### EXERCISE OBJECTIVE
Where a line in the listing contains the string "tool", copy that line out.

___ LISTED RECORDS ___

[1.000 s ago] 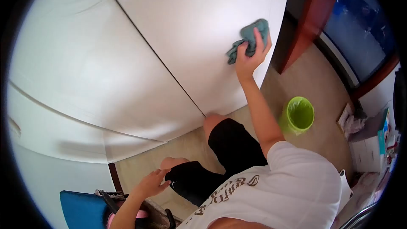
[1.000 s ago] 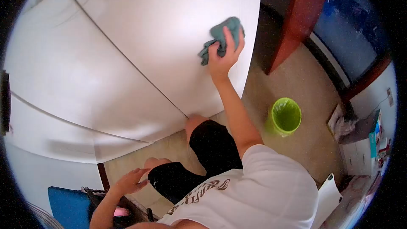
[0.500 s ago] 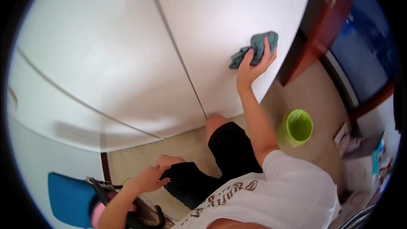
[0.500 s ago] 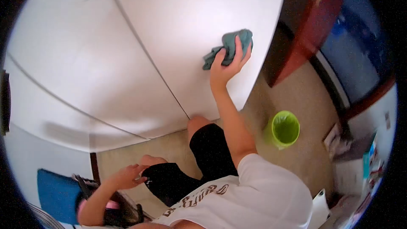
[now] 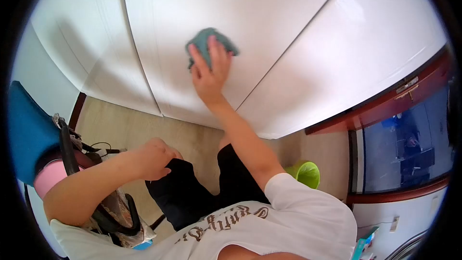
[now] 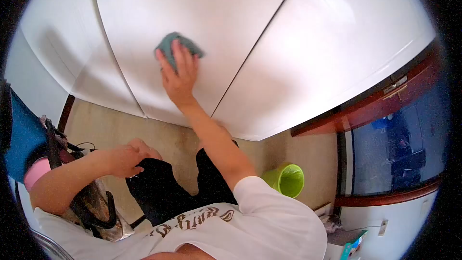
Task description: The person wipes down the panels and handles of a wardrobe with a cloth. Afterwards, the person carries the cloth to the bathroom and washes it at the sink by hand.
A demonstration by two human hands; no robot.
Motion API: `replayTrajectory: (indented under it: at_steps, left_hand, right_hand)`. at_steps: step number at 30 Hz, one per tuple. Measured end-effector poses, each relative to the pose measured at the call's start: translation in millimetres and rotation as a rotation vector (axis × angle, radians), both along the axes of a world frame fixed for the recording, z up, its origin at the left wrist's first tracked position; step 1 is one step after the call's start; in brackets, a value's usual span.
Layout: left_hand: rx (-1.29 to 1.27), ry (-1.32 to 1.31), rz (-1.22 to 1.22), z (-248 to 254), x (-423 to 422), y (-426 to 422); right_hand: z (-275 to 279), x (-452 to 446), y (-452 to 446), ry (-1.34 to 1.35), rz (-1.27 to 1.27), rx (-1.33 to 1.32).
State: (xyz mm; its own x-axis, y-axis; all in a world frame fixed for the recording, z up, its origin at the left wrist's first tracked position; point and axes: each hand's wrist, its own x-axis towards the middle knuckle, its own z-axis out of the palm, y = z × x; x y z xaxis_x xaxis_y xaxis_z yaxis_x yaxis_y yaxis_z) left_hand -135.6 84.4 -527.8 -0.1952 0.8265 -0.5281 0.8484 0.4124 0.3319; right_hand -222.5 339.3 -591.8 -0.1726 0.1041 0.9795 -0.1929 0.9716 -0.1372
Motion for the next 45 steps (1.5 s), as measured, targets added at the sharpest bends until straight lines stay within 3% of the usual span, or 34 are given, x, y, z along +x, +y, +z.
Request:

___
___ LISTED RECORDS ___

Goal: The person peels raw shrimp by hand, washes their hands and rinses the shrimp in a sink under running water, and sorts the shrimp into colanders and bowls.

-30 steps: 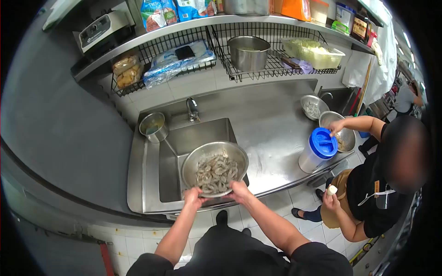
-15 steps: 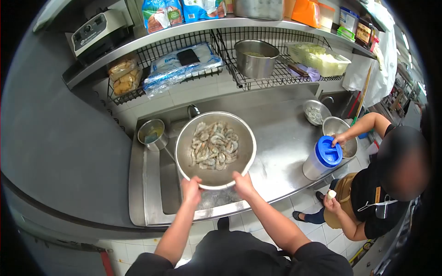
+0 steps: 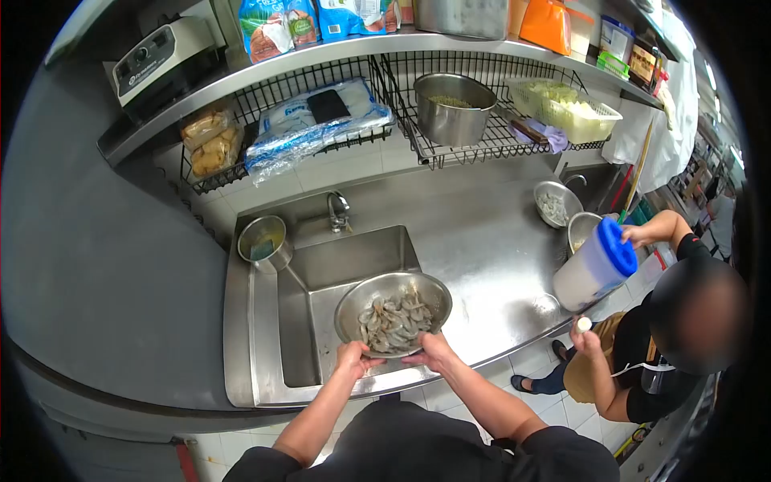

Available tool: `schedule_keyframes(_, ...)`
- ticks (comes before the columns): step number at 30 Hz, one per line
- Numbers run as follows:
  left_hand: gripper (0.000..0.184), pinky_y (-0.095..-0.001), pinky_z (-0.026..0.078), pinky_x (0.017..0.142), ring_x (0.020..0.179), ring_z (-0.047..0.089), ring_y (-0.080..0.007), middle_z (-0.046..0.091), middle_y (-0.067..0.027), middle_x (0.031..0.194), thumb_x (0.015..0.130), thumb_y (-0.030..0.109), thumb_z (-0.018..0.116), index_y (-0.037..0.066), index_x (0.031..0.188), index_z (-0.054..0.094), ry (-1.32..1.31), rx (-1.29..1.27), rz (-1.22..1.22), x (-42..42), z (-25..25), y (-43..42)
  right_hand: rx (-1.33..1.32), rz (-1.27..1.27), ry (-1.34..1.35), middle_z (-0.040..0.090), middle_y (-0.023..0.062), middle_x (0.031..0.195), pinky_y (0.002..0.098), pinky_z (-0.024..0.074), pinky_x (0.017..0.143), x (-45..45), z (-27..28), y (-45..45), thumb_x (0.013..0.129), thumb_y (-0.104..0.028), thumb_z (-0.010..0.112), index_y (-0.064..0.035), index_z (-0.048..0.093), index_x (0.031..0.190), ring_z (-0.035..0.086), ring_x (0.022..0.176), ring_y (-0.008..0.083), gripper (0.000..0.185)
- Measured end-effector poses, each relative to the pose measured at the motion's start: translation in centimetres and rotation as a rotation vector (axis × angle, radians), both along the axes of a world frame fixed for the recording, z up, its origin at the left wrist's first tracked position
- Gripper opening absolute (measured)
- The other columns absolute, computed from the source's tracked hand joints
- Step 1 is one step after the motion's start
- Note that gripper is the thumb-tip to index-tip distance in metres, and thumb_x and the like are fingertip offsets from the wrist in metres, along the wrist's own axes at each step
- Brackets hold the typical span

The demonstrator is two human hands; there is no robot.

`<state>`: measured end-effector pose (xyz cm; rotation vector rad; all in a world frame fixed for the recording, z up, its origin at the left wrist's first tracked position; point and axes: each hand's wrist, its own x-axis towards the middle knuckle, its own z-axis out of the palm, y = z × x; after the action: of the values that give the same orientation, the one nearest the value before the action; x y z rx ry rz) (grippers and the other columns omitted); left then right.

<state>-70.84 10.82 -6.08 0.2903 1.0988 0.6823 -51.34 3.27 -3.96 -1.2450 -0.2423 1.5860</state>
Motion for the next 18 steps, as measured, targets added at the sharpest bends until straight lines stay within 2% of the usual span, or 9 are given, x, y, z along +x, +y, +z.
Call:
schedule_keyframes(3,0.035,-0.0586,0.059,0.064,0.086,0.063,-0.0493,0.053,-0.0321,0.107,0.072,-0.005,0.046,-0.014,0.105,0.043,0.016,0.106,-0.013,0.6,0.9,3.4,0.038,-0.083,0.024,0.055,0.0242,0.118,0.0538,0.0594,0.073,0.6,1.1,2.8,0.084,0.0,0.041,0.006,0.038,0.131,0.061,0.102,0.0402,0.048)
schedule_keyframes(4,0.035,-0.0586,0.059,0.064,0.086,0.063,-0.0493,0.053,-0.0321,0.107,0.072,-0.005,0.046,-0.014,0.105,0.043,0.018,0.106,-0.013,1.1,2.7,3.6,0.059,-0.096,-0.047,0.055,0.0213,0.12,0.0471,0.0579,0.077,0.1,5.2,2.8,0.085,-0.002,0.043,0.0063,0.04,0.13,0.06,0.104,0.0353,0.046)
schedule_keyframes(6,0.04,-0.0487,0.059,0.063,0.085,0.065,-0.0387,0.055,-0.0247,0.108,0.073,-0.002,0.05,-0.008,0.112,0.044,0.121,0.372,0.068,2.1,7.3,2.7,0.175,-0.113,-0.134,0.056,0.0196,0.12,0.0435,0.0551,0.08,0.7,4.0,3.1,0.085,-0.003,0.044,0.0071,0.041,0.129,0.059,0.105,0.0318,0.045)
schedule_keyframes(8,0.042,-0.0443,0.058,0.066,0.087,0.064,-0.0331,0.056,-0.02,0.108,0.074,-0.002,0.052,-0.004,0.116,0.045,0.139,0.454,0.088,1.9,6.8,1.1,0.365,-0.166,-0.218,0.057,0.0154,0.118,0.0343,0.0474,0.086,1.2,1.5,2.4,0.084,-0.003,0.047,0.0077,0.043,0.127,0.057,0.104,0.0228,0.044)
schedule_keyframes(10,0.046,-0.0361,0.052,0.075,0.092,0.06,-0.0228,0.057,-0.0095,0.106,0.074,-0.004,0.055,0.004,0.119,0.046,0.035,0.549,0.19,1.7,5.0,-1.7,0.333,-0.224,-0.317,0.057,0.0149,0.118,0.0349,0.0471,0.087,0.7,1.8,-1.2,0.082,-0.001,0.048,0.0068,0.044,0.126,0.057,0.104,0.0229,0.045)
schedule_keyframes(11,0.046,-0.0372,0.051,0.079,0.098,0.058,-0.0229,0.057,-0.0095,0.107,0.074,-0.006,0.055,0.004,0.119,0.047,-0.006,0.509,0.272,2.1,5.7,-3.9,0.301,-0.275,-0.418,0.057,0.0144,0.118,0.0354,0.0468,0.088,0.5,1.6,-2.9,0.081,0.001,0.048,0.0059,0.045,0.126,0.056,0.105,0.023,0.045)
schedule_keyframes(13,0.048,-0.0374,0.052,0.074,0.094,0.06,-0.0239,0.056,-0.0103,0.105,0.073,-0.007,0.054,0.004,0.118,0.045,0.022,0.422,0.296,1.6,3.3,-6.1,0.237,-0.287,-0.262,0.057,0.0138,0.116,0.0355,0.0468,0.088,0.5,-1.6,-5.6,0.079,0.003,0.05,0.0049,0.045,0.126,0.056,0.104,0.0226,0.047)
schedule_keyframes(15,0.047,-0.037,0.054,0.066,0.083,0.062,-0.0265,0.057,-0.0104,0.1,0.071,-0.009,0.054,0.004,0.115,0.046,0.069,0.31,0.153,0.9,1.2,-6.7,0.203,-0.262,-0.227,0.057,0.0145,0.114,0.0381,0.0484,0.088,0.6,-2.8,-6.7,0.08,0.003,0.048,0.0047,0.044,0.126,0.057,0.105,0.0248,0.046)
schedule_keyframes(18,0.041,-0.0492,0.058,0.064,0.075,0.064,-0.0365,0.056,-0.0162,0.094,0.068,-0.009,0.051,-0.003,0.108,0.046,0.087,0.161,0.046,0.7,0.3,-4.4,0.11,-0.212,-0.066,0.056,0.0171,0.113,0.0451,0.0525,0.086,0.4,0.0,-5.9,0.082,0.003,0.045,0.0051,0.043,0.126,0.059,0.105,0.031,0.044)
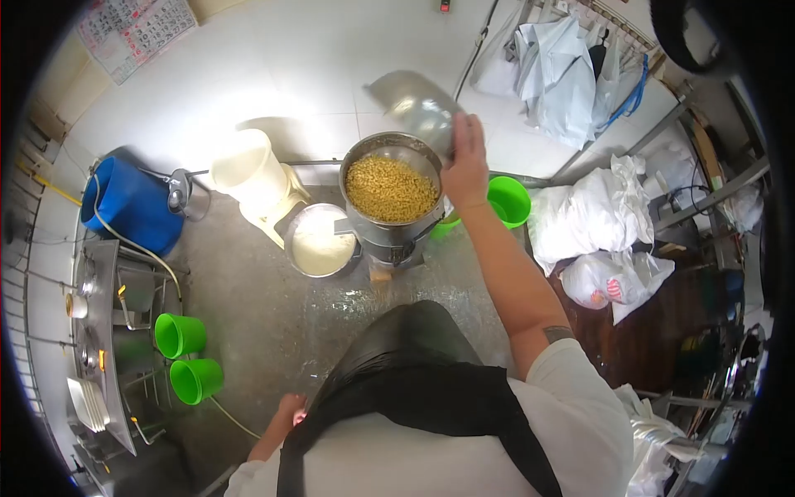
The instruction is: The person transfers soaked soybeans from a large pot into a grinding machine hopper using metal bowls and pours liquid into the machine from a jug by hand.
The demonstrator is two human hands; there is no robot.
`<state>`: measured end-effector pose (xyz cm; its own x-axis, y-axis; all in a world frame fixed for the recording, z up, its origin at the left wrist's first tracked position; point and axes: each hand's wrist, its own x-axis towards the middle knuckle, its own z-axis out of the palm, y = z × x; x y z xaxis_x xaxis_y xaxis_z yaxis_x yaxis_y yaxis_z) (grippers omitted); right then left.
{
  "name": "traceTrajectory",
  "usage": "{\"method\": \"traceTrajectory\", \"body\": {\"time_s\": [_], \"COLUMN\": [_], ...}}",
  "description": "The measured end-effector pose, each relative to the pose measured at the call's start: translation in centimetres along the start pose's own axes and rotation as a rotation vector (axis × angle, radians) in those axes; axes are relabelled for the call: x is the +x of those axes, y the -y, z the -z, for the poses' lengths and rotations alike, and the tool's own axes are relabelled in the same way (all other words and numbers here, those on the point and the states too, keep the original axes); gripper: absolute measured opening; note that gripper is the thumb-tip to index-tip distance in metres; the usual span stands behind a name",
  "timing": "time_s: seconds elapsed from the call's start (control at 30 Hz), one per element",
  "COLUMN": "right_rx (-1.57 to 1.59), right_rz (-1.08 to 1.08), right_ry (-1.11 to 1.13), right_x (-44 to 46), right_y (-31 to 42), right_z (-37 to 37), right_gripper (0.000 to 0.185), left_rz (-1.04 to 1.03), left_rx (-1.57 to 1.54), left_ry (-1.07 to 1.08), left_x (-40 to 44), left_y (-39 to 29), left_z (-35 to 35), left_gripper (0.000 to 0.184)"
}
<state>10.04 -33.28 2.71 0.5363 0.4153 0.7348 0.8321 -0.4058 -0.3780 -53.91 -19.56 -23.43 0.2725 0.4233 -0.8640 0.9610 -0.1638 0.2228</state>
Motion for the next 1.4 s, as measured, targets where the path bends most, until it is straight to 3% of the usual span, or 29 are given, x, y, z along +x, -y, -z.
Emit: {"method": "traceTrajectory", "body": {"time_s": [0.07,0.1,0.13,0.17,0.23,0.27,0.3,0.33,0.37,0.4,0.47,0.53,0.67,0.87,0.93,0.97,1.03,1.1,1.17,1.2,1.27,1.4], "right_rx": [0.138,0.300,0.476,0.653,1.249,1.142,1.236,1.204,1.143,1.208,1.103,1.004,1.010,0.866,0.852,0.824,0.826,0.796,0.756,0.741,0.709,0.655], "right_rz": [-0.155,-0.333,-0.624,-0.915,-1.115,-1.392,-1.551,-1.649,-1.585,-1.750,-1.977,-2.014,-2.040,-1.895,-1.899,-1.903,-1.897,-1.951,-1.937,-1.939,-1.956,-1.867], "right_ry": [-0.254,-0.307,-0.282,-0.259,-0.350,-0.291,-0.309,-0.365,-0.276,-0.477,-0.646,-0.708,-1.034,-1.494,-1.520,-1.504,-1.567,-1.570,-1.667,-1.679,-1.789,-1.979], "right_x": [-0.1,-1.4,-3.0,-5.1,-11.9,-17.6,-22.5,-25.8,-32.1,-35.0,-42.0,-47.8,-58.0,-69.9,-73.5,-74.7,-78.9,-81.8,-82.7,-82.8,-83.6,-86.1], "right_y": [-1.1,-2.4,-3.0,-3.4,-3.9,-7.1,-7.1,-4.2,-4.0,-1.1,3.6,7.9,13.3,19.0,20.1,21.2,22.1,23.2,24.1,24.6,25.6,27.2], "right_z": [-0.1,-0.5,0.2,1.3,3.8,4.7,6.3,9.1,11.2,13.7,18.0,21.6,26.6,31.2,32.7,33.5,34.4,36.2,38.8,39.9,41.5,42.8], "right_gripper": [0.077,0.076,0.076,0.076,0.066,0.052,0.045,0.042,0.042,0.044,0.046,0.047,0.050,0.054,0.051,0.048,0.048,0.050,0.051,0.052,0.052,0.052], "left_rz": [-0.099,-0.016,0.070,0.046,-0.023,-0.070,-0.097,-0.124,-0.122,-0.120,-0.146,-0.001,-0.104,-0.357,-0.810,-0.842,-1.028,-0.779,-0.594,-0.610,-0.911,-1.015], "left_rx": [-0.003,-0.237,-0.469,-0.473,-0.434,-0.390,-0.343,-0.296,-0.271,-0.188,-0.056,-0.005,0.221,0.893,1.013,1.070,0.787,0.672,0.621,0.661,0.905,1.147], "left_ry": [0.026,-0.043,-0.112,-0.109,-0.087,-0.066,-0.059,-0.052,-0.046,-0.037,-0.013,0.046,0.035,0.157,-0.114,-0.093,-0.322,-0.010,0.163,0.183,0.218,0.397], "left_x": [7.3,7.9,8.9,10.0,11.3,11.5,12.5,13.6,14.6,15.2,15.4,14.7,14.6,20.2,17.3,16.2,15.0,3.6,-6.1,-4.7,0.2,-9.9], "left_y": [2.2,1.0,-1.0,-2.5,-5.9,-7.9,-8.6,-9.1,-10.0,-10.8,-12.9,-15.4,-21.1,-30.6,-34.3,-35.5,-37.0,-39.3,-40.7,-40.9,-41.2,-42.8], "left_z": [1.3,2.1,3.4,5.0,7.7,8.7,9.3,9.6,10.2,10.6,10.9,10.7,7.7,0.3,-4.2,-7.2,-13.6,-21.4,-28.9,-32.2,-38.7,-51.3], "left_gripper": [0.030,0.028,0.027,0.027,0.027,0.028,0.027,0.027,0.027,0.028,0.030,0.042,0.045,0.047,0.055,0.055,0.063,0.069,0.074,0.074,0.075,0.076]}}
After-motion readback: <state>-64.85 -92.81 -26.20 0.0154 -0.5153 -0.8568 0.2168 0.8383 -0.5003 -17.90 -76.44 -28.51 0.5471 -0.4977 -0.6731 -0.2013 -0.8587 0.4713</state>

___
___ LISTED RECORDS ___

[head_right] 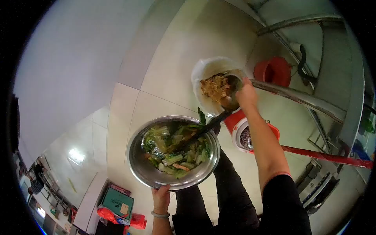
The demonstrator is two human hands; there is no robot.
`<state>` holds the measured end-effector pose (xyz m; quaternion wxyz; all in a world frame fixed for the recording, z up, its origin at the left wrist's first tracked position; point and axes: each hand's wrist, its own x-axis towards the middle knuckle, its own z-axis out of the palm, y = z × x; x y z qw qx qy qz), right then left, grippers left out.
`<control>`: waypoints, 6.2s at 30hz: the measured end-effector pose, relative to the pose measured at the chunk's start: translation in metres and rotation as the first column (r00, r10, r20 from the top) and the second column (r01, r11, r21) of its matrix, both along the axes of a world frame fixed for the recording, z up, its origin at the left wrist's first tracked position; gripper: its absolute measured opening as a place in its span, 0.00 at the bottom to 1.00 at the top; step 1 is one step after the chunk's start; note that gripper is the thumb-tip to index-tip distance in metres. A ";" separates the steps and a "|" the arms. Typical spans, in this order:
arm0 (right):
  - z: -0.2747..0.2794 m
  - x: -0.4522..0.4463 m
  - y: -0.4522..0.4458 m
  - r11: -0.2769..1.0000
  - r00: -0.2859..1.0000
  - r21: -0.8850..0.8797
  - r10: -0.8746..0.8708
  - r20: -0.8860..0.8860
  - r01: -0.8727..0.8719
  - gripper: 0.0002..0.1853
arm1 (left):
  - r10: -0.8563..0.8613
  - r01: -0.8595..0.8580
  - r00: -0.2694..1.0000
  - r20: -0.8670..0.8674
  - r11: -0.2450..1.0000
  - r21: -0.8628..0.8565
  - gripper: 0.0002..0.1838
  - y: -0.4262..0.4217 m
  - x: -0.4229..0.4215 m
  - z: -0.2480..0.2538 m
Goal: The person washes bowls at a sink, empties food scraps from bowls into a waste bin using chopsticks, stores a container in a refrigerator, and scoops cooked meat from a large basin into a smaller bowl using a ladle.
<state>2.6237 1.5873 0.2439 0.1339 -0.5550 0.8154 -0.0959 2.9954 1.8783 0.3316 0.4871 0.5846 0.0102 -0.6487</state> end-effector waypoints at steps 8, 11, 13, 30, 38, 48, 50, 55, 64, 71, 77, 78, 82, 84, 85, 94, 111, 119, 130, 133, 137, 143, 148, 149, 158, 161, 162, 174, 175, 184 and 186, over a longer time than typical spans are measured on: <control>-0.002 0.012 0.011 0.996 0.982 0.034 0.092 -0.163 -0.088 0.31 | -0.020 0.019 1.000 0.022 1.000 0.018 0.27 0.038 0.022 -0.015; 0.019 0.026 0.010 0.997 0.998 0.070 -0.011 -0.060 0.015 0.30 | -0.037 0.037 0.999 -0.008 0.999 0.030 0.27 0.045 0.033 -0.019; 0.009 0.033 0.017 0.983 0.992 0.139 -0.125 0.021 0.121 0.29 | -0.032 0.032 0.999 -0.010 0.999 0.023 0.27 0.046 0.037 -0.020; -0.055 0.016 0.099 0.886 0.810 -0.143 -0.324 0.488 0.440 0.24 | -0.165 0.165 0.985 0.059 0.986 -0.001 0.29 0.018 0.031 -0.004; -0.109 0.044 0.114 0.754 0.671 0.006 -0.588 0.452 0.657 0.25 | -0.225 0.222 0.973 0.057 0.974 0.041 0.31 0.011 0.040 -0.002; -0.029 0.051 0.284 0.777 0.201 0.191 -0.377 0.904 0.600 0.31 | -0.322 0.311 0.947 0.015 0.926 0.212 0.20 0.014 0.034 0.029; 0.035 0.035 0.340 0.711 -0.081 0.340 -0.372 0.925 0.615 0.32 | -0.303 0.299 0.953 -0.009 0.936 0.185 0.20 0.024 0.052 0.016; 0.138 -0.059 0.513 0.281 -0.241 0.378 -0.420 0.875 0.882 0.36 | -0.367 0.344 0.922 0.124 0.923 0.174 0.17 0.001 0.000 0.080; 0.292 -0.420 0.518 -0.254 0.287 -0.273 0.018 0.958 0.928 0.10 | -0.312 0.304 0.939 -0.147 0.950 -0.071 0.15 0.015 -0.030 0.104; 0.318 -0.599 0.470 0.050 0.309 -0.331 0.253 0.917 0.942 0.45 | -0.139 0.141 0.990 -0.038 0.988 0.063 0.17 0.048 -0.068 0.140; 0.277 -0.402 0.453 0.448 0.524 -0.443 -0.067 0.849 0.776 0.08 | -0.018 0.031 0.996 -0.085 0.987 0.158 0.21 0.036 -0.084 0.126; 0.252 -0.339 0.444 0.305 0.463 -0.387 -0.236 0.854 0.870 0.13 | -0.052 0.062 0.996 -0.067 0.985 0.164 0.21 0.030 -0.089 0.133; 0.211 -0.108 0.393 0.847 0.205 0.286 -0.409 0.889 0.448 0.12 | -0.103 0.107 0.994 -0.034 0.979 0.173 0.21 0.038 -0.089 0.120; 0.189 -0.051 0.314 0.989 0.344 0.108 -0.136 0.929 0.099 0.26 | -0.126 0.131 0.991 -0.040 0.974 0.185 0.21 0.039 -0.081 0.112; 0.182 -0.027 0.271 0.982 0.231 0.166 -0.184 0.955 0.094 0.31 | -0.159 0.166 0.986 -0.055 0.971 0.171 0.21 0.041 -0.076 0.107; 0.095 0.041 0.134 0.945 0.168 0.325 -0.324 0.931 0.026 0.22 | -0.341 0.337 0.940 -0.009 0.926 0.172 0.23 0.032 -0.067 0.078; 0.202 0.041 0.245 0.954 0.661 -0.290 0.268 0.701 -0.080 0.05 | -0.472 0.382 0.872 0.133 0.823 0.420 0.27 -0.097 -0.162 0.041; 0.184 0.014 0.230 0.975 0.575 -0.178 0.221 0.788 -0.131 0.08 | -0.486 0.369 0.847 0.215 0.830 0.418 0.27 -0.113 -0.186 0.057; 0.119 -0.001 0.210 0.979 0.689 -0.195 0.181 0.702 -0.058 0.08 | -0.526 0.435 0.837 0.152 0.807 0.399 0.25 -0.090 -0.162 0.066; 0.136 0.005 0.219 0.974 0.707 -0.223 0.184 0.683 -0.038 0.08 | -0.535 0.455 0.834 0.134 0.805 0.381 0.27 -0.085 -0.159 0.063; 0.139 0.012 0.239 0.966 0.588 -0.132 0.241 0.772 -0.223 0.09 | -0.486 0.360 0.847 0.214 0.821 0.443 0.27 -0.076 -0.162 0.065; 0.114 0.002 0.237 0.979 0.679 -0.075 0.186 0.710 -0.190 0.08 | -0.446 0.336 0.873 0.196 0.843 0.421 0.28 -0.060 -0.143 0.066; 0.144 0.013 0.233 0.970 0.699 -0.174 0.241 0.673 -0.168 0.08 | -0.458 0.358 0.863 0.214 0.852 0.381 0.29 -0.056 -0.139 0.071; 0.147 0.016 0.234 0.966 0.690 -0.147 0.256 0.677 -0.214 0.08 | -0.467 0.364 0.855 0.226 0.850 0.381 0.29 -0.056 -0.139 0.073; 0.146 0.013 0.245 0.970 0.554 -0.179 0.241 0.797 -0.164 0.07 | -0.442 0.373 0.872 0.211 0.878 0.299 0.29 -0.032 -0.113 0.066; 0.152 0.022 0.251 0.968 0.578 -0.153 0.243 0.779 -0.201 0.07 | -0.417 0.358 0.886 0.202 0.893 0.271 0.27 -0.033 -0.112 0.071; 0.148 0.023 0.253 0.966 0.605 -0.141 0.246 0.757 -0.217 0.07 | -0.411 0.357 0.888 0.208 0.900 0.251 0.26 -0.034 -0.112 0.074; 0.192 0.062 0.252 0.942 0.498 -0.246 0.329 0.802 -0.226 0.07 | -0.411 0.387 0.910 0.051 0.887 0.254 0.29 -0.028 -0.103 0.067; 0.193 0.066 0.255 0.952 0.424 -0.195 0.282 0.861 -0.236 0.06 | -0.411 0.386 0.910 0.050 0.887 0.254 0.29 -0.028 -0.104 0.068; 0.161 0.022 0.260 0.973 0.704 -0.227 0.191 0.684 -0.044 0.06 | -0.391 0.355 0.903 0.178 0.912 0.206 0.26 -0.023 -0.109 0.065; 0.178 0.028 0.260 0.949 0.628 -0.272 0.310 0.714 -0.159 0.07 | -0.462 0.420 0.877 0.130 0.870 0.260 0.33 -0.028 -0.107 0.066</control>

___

### EXERCISE OUTPUT
Available tool: `schedule_keyframes(_, ...)`
  "description": "The measured end-effector pose, each relative to the pose measured at the call's start: translation in centimetres along the start pose's own axes and rotation as a rotation vector (axis × angle, radians) in those axes; axes are relabelled for the call: x is the +x of those axes, y the -y, z the -z, for the poses' lengths and rotations alike, and the tool's own axes are relabelled in the same way (all other words and numbers here, those on the point and the states too, keep the original axes); gripper: absolute measured opening; note that gripper is the thumb-tip to index-tip distance in metres; the usual span stands behind a name",

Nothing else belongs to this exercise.